Eros is the force that pushes us towards life and self-preservation, while Thantos is “the impulse that works towards the annihilation of all living things, including ourselves” (Hedges 158). Thantos is the best way to describe Brad Pitt’s character of Achilles in Troy. He is, as he explains, a born warrior. When Amamemnon and Nestor are plotting their invasion of Troy, Nestor says he wants Achilles because “That man was born to end lives” (Troy). He lives his life moving from one battle to the next, with little care what cause he is fighting for.
It is just the thrill of the fight that keeps him alive. In this way, Achilles is also a lot like many of the war correspondents Hedges mentions. Achilles knows that every battle could be his last, yet he thrives on them. He needs the rush that battle brings him. When asked why he is a warrior, he says simply, “I was born. That’s what I am” (Troy). Achilles also lives by a noble warrior-like code, as seen when he allows Priam to take back the body of his son Hector. Priam wants to wash his son’s body and give him a proper burial.
Hedges would see this as what he calls “the constant act of remembering and honoring the fallen during war” (145). By creating a hero out of Hector, the Trojans have their purpose renewed to continue fighting. Hedges would say this is just another way that we force meaning and a sense of “right” and “wrong” into the wars we wage, when in reality, it is all simply killing. Hedges says that “War is necrophilia” (165) that it is a “fatal and seductive embrace” (166). Achilles seems to act this way.
He tells Briseis that “the gods envy us because we are mortal. Because we are doomed, everything is more beautiful” (Troy). Briseis tells him that she has met many soldiers and she has come to think that “peace confuses them” (Troy). When Briseis has the chance to kill him with a sword, she pauses, unable to do it. She speaks her mind out loud saying that by killing Achilles, many lives could be saved. Achilles calmly agrees and says, “Do it. There is nothing easier” (Troy). He sees death as something that is inescapable for all humans.
He embraces it – as someone who is surrounded by the constant violence and horror of war always does, according to Hedges. Of course, Briseis does not kill Achilles and he falls in love with her. Eros takes over and he stays in bed with Briseis, avoiding a battle that kills many of his men, including a favorite cousin. This defeat snaps Achilles back towards battle, although we do later see him fighting to save Briseis from the Trojans, something Hedges would probably consider giving the war some initial meaning to Achilles.

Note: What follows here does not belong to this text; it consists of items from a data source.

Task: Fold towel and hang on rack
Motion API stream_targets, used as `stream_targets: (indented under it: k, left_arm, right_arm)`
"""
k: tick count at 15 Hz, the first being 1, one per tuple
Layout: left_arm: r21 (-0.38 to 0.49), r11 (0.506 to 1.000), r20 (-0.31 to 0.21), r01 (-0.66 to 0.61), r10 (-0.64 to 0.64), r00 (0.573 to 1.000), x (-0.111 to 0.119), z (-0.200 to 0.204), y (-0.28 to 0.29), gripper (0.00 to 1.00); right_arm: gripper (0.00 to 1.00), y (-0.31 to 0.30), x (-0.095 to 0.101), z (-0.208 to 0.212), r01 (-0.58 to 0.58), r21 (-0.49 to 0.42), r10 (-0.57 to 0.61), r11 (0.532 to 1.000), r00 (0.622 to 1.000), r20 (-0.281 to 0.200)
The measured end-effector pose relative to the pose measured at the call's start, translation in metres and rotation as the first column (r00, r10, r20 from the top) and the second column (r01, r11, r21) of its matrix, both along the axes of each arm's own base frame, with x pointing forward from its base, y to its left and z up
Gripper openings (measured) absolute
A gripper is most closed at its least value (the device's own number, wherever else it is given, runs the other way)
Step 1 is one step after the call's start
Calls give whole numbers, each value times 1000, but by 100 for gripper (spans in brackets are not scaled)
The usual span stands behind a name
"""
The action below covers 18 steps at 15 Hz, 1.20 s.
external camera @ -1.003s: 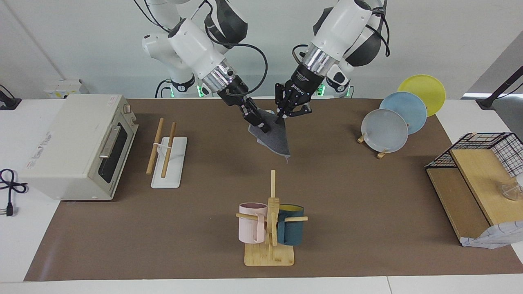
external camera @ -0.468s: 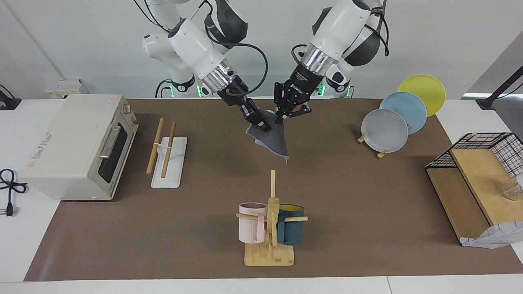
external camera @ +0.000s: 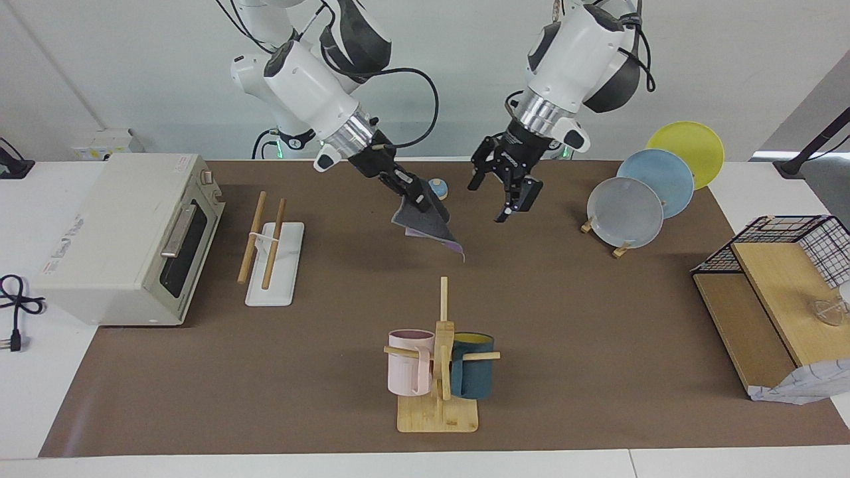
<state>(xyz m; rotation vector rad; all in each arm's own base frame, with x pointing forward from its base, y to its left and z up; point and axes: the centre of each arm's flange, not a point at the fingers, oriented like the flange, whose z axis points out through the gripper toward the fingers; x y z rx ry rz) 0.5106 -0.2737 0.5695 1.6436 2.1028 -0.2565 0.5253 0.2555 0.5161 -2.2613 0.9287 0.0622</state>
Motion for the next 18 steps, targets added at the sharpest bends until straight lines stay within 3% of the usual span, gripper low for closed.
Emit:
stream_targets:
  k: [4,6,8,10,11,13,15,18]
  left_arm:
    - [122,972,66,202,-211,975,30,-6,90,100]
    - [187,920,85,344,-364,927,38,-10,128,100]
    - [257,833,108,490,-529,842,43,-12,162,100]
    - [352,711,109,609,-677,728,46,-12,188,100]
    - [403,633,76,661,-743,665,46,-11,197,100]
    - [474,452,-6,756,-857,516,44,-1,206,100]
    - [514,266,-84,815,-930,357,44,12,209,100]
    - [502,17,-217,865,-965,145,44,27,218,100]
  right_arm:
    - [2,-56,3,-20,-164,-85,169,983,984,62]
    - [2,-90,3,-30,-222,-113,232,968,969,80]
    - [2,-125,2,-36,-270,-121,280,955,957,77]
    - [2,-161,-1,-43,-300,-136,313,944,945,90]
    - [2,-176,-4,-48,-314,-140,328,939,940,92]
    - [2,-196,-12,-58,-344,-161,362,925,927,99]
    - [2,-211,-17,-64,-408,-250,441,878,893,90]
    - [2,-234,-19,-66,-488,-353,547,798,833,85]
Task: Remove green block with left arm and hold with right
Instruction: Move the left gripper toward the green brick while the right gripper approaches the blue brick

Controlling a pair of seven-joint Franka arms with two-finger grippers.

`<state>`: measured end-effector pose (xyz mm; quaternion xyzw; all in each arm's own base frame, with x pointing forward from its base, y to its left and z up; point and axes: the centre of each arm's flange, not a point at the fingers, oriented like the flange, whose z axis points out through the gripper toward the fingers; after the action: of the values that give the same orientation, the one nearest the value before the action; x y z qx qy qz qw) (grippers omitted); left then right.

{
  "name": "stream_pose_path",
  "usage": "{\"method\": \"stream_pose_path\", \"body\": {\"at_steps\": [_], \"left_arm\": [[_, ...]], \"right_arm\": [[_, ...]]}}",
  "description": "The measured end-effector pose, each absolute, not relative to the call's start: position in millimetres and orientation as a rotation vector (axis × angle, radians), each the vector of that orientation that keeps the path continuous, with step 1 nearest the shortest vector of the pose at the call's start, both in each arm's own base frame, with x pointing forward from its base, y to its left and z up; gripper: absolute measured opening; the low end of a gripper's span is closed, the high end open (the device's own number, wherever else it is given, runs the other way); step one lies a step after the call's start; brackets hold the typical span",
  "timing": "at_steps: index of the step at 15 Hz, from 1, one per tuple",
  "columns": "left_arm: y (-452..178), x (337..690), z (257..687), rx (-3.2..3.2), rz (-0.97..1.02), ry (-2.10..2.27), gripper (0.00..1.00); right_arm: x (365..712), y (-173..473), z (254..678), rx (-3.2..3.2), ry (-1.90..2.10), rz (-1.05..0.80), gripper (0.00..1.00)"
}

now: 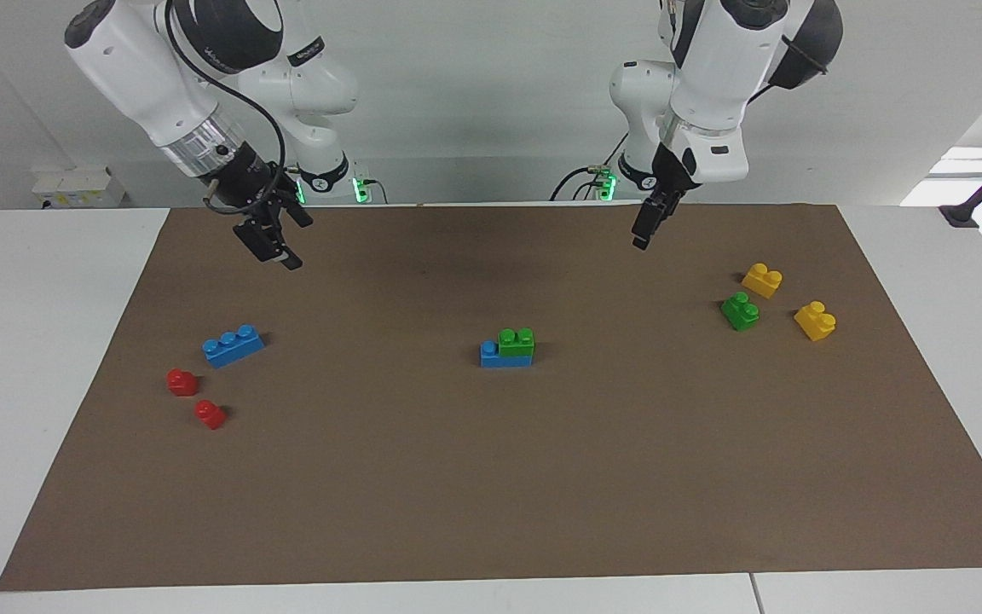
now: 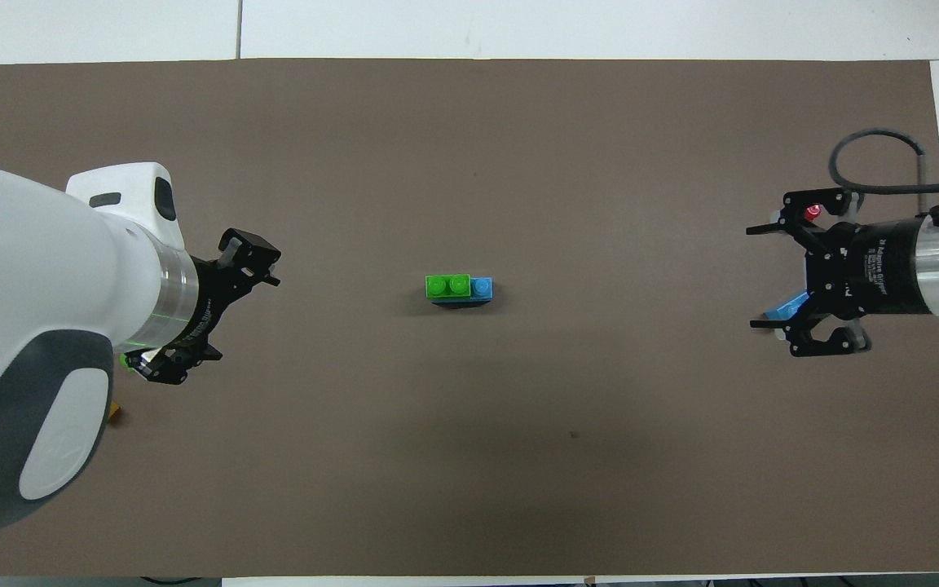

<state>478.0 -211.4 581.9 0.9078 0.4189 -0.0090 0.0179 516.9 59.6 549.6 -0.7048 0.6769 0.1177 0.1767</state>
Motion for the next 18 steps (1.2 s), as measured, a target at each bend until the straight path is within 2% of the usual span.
{"method": "stream_pose_path", "body": {"at_steps": [5, 7, 10, 12, 18], "left_arm": [[-243.1, 460.7, 572.2, 2.767, -0.016, 1.386, 1.0], [-258.0, 456.5, 564.5, 2.644, 0.0, 1.55, 1.0], [-281.8, 448.7, 549.6, 2.465, -0.016, 1.724, 1.0], [-293.5, 449.1, 539.3, 2.373, -0.037, 1.804, 1.0], [-327.8, 471.7, 476.6, 2.276, -0.089, 1.955, 1.0]], "right_arm": [[541.4, 85.9, 488.7, -1.979, 1.916, 0.489, 1.0], [553.4, 98.1, 470.7, -1.969, 1.902, 0.509, 0.98], [573.2, 120.8, 449.0, -1.958, 1.884, 0.506, 1.0], [586.7, 138.5, 441.3, -1.954, 1.861, 0.51, 0.9], [612.1, 167.6, 421.7, -1.948, 1.847, 0.493, 0.91]]}}
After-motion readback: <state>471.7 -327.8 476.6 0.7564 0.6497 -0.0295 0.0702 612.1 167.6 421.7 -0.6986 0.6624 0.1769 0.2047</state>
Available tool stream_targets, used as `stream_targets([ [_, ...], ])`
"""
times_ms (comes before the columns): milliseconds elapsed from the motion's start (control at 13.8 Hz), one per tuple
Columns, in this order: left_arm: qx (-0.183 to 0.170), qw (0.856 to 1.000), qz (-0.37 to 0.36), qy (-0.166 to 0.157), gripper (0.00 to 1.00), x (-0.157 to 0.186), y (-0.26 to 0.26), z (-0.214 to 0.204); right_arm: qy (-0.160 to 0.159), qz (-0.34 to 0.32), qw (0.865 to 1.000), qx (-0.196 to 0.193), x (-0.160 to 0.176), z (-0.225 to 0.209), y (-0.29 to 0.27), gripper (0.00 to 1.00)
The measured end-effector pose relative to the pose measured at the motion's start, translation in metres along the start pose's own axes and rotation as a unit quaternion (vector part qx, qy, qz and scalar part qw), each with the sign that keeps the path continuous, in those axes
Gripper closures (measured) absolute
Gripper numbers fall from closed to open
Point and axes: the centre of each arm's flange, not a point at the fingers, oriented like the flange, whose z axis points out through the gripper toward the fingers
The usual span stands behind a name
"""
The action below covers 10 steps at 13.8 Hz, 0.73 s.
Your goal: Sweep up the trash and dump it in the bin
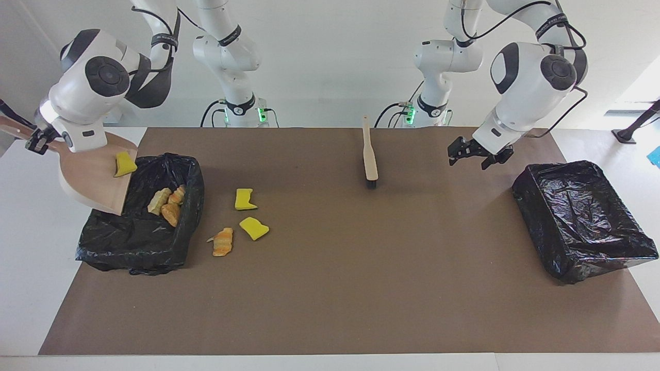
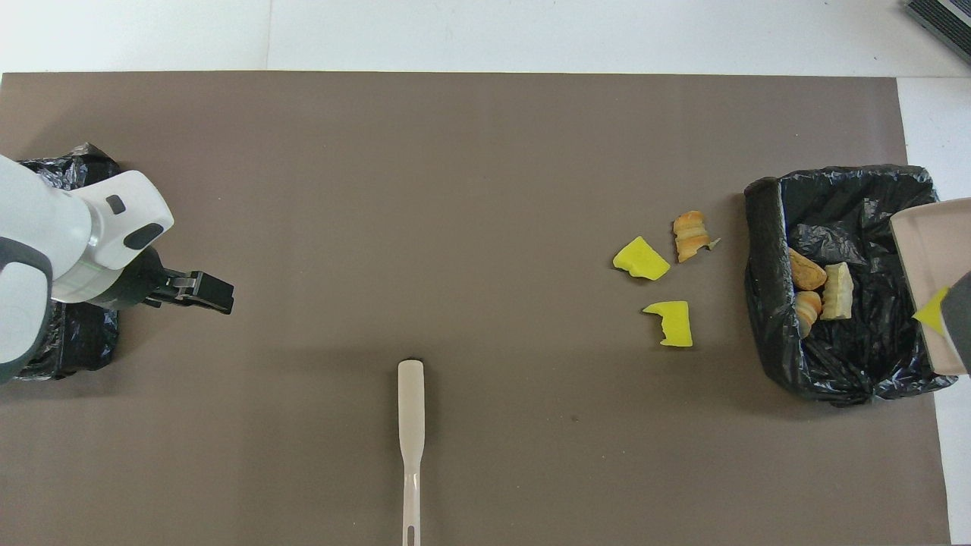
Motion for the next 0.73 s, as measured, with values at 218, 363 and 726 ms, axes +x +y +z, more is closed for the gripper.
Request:
stream_targets([
  [218,0.012,1.000,0.013,0.019,0.00,-0.003,-0.010,-0.041,-0.027,-0.023,0.999,-0.024,0.016,-0.022,0.012,0.69],
  [363,0.015,0.999,0.013,0.028,0.00,-0.005,-0.010,-0.061,-0.057,-0.042,0.996,-0.048,0.028,-0.048,0.020,0.69],
  [726,0.028,0.998,0.003,0.051,0.00,-0.006,-0.015,-0.089,-0.103,-0.056,0.991,-0.064,0.029,-0.064,0.024,0.69],
])
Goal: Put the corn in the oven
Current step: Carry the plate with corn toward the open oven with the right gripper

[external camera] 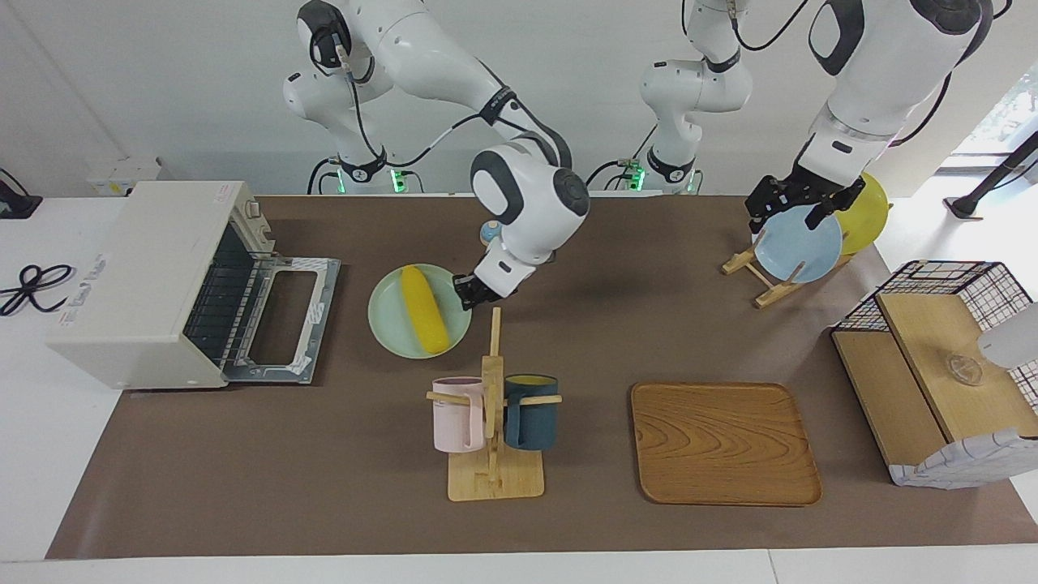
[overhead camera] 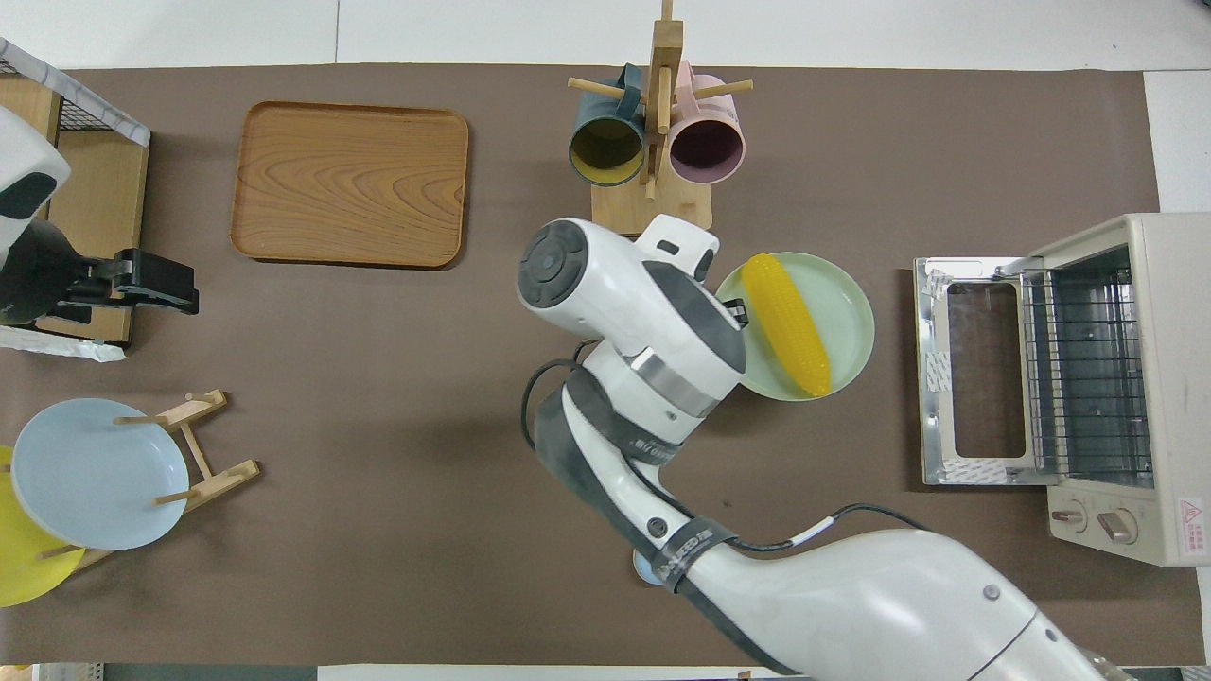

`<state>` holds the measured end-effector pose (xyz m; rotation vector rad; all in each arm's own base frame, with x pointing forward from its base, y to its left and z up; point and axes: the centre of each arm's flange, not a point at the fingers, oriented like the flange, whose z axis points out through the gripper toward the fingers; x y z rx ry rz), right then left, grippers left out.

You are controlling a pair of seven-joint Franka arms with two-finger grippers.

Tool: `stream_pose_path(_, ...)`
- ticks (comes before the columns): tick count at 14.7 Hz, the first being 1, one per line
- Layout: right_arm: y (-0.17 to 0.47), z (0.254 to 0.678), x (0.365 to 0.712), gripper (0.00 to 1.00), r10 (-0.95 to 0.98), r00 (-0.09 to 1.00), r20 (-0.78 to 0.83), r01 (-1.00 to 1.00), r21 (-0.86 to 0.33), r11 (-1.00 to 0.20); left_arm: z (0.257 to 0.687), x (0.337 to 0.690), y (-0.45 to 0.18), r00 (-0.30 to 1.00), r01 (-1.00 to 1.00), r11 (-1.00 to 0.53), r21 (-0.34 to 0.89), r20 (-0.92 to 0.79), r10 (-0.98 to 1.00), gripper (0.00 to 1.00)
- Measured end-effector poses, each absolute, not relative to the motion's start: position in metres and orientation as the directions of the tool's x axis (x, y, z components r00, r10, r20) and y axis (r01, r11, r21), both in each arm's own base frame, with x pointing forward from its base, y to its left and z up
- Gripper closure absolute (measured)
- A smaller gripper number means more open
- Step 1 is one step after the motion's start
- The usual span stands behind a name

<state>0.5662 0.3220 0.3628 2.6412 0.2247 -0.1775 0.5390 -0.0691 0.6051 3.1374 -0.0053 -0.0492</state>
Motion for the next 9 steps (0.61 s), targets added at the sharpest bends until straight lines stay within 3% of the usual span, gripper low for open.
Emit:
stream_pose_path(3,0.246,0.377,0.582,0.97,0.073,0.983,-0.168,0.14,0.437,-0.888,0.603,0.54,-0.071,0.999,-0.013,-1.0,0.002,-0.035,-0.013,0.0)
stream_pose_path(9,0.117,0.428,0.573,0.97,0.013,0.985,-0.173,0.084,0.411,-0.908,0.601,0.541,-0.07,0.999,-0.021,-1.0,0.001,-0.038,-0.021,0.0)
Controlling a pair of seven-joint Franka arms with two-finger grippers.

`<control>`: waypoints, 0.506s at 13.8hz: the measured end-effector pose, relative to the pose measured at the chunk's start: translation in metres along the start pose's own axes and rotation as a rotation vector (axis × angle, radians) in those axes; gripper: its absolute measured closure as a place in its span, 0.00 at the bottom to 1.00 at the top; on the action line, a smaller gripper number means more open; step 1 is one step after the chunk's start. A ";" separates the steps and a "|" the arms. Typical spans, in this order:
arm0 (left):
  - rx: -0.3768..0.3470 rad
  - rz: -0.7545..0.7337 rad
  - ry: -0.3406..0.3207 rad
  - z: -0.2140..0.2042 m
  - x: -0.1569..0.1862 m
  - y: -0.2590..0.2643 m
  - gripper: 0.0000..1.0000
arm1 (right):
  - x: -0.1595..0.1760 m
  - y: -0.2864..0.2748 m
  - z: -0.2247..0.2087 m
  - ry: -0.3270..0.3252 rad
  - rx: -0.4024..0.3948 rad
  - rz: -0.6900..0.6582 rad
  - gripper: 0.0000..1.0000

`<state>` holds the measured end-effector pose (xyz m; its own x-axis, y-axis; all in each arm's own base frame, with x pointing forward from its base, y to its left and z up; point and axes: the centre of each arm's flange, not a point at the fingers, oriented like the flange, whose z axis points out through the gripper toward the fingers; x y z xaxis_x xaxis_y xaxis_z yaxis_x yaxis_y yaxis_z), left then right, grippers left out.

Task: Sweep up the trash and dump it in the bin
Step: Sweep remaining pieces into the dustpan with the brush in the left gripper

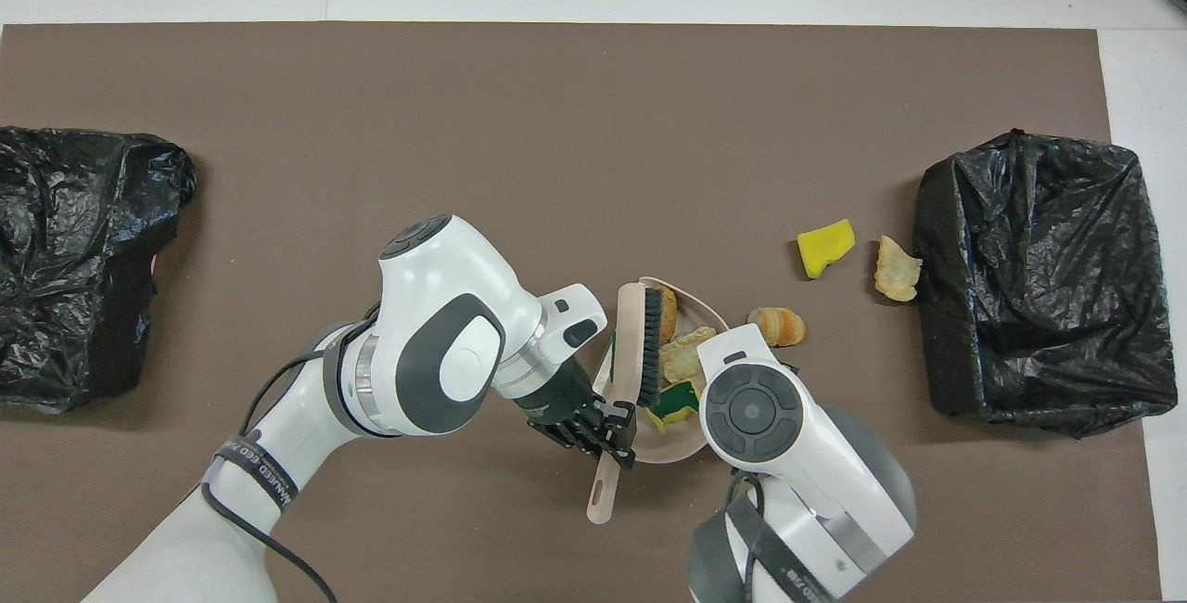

I also think Hedges would have problems with the way in which battle is portrayed in Troy. “To say the least, killing is almost always a sordid affair,” he writes, adding, “Moreover, those who are killed do not die the clean death we see on television or film” (Hedges 173). Troy is very much guilty of that. The battle scenes are intense, but are filmed so that we feel excited by what is happening on screen. It’s killing for entertainment. There aren’t any of the “spastic convulsions” or “rattles” that Hedges mentions (Hedges 175).
And while watching the film, I knew I could easily forget a lot of what I saw; unlike if I had been in actual battle, Hedges would argue.